Re: Efficiently parsing a File

[Date Prev][Date Next][Thread Prev][Thread Next][Date Index][Thread Index]

 




I'm assuming that you have a fixed number of items in each row in the flat file? You must have an idea of how long each line in the file is. Pick a long enough buffer so that your lines don't get truncated, but they will terminate on EOL.

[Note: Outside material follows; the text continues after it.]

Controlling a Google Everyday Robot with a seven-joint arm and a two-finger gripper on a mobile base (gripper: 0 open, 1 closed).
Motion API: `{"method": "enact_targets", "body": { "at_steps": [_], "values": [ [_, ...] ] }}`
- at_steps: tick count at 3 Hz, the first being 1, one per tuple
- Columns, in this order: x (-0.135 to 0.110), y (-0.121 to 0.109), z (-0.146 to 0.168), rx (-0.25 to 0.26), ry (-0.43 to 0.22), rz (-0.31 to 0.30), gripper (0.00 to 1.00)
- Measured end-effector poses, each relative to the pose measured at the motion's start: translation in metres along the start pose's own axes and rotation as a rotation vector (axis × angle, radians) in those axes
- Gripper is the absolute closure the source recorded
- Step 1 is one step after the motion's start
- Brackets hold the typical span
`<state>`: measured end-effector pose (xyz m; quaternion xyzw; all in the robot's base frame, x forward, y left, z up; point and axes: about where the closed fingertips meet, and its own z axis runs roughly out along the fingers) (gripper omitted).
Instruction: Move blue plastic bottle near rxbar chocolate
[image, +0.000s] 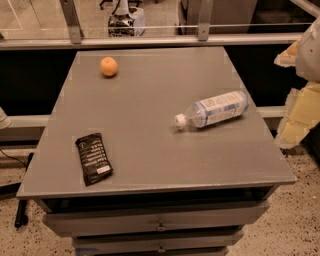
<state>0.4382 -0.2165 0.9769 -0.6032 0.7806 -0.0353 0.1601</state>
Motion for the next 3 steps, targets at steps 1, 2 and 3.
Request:
{"method": "enact_targets", "body": {
  "at_steps": [1,2,3],
  "values": [
    [0.000,0.000,0.000,0.000,0.000,0.000,0.00],
    [-0.005,-0.014,0.015,0.033,-0.032,0.006,0.00],
    [-0.014,-0.042,0.045,0.073,-0.084,0.012,0.00]
  ]
}}
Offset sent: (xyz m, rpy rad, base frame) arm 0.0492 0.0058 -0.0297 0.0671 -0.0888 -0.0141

$handle = @fopen("your.delimited.file", "r");
$counter = 0;
$array = array();
if ($handle)
 {
   while(($buffer = fgets($handle, 4096)) !== false)
      {
        $counter++;
          if ($counter > 1) // skip the first line of header info
           {
               $array = explode(",", $buffer);  //
              // now do what you will with the array
            }
         }
   }

You might also look at the mysql "LOAD DATA INFILE"

LOAD DATA INFILE 'filename' INTO TABLE tbl_name ENCLOSED BY ',' IGNORE 1 LINES

very fast, very efficient. It's way faster than doing inserts. the mysql user needs to be able to read the file. your script executes the query and mysql does the rest.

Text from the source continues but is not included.